At the 2019 Pharmaceutical Marketing Science Association Conference in San Diego over 300 pharma analytic professionals attended multiple presentations on the conference theme of “How to Design the Right Analytics Campaign that will Reach Your Targeted Market.” The most relevant constant across all of those presentations was the need for a data scientist on your commercial analytics team. The ideal data scientist has an advanced degree in mathematics or statistics, has experience working with databases and can program, and has in-depth domain knowledge of the pharmaceutical industry. Think that person is hard to find? You are absolutely right. That is why most big pharma is setting up a Data Science Team and not focusing on one guru to do it all.
Data Engineer
Vitaly Gordon, Head of Engineering at SalesforceIQ says, “You don’t solve your data problem by choosing the right technology.” As good as all the software is out there, having a strategy for utilizing it the most effectively is critical to getting going in data science. Gordon goes on to say your first hire for your Data Science Team has to be a Data Engineer. It is possible your IT department will have someone with that expertise but without some knowledge of statistical applications the data won’t be set up in a manner that is useful down the road.
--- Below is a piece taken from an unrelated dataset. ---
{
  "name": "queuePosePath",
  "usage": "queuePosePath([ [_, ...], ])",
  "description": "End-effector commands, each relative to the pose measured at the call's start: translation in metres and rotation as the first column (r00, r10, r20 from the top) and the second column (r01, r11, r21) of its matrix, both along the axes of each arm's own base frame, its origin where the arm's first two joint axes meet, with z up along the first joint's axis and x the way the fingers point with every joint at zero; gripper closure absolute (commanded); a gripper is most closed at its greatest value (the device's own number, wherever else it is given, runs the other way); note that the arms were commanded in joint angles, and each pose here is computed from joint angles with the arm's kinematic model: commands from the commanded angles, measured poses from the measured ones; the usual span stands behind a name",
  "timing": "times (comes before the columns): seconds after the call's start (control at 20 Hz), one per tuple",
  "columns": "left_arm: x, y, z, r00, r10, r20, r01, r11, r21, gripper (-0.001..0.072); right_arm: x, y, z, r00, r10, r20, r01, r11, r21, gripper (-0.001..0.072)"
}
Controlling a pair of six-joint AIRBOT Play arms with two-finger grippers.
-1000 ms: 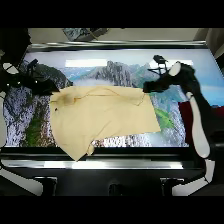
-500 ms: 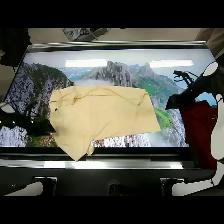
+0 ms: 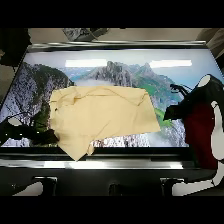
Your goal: Fold the shirts.
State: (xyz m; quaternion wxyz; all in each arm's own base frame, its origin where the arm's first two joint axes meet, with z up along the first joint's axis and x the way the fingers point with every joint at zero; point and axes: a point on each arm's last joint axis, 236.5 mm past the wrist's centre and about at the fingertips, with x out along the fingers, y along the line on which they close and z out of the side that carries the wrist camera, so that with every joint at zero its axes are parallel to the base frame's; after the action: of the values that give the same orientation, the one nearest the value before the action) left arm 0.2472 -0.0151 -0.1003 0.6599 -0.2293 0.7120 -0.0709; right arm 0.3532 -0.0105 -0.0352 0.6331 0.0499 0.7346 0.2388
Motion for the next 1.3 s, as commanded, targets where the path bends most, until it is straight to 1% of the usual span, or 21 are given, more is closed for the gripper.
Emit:
queuePosePath([
  [0.0, 0.009, -0.014, -0.007, 0.999, 0.017, 0.030, -0.016, 1.000, -0.011, 0.0452, -0.011, 0.006, -0.026, 0.999, -0.030, -0.029, 0.030, 0.999, 0.014, 0.0088],
  [0.05, 0.011, -0.016, -0.007, 0.999, 0.021, 0.033, -0.021, 1.000, -0.005, 0.0542, -0.015, 0.007, -0.032, 0.998, -0.037, -0.041, 0.038, 0.999, 0.015, 0.0088],
  [0.1, 0.012, -0.018, -0.007, 0.999, 0.014, 0.040, -0.014, 1.000, -0.002, 0.0674, -0.020, 0.009, -0.039, 0.997, -0.046, -0.057, 0.047, 0.999, 0.017, 0.0088],
  [0.3, 0.013, -0.018, -0.007, 0.999, 0.013, 0.042, -0.013, 1.000, -0.001, 0.0677, -0.024, 0.025, -0.060, 0.993, -0.102, -0.056, 0.106, 0.992, 0.064, 0.0088],
  [0.4, 0.012, -0.018, -0.007, 0.999, 0.012, 0.039, -0.012, 1.000, -0.002, 0.0676, -0.015, 0.044, -0.064, 0.986, -0.160, -0.037, 0.164, 0.977, 0.134, 0.0089],
  [0.45, 0.013, -0.017, -0.007, 0.999, 0.013, 0.044, -0.013, 1.000, 0.001, 0.0676, -0.013, 0.051, -0.067, 0.983, -0.181, -0.038, 0.185, 0.973, 0.136, 0.0098],
  [0.55, 0.018, -0.014, -0.008, 0.998, 0.019, 0.062, -0.020, 1.000, 0.015, 0.0676, -0.009, 0.058, -0.077, 0.978, -0.203, -0.040, 0.206, 0.976, 0.070, 0.0249],
  [0.6, 0.019, -0.012, -0.008, 0.998, 0.015, 0.066, -0.016, 1.000, 0.022, 0.0676, -0.007, 0.062, -0.079, 0.981, -0.192, -0.027, 0.194, 0.980, 0.054, 0.0374],
  [0.65, 0.020, -0.009, -0.006, 0.998, 0.000, 0.067, -0.002, 0.999, 0.037, 0.0676, -0.010, 0.066, -0.079, 0.984, -0.172, -0.035, 0.174, 0.983, 0.053, 0.0613],
  [0.7, 0.022, -0.002, -0.003, 0.997, -0.026, 0.070, 0.021, 0.998, 0.065, 0.0677, -0.013, 0.067, -0.074, 0.986, -0.161, -0.048, 0.164, 0.984, 0.063, 0.0672],
  [0.8, 0.036, 0.021, 0.020, 0.991, -0.104, 0.087, 0.090, 0.984, 0.153, 0.0680, -0.009, 0.065, -0.051, 0.998, -0.066, 0.013, 0.065, 0.995, 0.077, 0.0673],
  [0.85, 0.053, 0.034, 0.048, 0.980, -0.143, 0.136, 0.113, 0.971, 0.210, 0.0680, 0.003, 0.058, -0.029, 0.995, -0.015, 0.096, 0.010, 0.998, 0.055, 0.0673],
  [0.9, 0.078, 0.045, 0.087, 0.960, -0.157, 0.231, 0.093, 0.960, 0.266, 0.0681, 0.020, 0.047, 0.000, 0.979, 0.019, 0.202, -0.021, 1.000, 0.005, 0.0673],
  [0.95, 0.115, 0.053, 0.145, 0.912, -0.111, 0.396, -0.013, 0.955, 0.297, 0.0681, 0.043, 0.033, 0.044, 0.932, 0.075, 0.355, -0.051, 0.996, -0.076, 0.0672],
  [1.0, 0.148, 0.053, 0.214, 0.813, -0.085, 0.576, -0.105, 0.952, 0.287, 0.0681, 0.067, 0.012, 0.097, 0.855, 0.117, 0.506, -0.027, 0.983, -0.183, 0.0671],
  [1.05, 0.172, 0.050, 0.301, 0.655, -0.070, 0.752, -0.183, 0.951, 0.249, 0.0681, 0.088, -0.008, 0.164, 0.737, 0.148, 0.660, 0.053, 0.960, -0.275, 0.0671],
  [1.1, 0.179, 0.046, 0.383, 0.492, -0.068, 0.868, -0.238, 0.949, 0.209, 0.0680, 0.097, -0.024, 0.249, 0.566, 0.194, 0.801, 0.156, 0.929, -0.335, 0.0671],
  [1.15, 0.169, 0.043, 0.458, 0.339, -0.090, 0.936, -0.277, 0.942, 0.191, 0.0680, 0.088, -0.035, 0.339, 0.370, 0.244, 0.896, 0.267, 0.896, -0.354, 0.0671],
  [1.2, 0.145, 0.037, 0.531, 0.185, -0.132, 0.974, -0.307, 0.934, 0.185, 0.0679, 0.063, -0.040, 0.415, 0.198, 0.289, 0.937, 0.358, 0.868, -0.344, 0.0671],
  [1.25, 0.116, 0.030, 0.586, 0.060, -0.170, 0.984, -0.333, 0.925, 0.181, 0.0680, 0.023, -0.041, 0.483, 0.040, 0.328, 0.944, 0.435, 0.845, -0.312, 0.0671],
])
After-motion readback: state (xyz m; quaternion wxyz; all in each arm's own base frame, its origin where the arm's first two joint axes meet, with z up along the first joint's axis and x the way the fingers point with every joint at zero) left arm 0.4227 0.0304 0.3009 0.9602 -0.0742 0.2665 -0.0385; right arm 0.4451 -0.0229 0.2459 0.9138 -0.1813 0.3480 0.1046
Legacy systems and multiple databases with multiple sources of information have to be integrated to build an effective infrastructure for data analysis.
Data Analyst
Your second hire for your Data Science Team might be a Data Analyst who can maintain and clean that database. Garbage in means garbage out is always true of data. Both of these positions, Data Engineer and Data Analyst, are focused on output that is internal in nature. The external work, the building of a product to improve some end user experience, is the work of the Data Scientist.
Data Scientist
The challenge in hiring a Data Scientist in the pharma industry is getting someone with domain experience. The best data scientists come from industries further along in the process of utilizing their data: technology, financial services and vendor organizations. Insurance has statistical sophistication from the data processing side as well as their actuarial groups, but even the degreed statisticians on the actuarial team are just starting to use data science effectively. Health insurance statisticians would have more experience integrating data across the myriad of healthcare platforms, patient records, pharmacy records, clinics, lab results, and more. True pharma experience will be a rare find.
Vitaly Gordon from SalesforceIQ goes on to say that the premise, “if we just flood people with information, they will know what to do” is not the way to approach data science. Those implementing a Data Science Team in the pharma organization need to spend time BEFORE hiring on determining what the goals are of the analytical program. Where do we want to go and what is the value?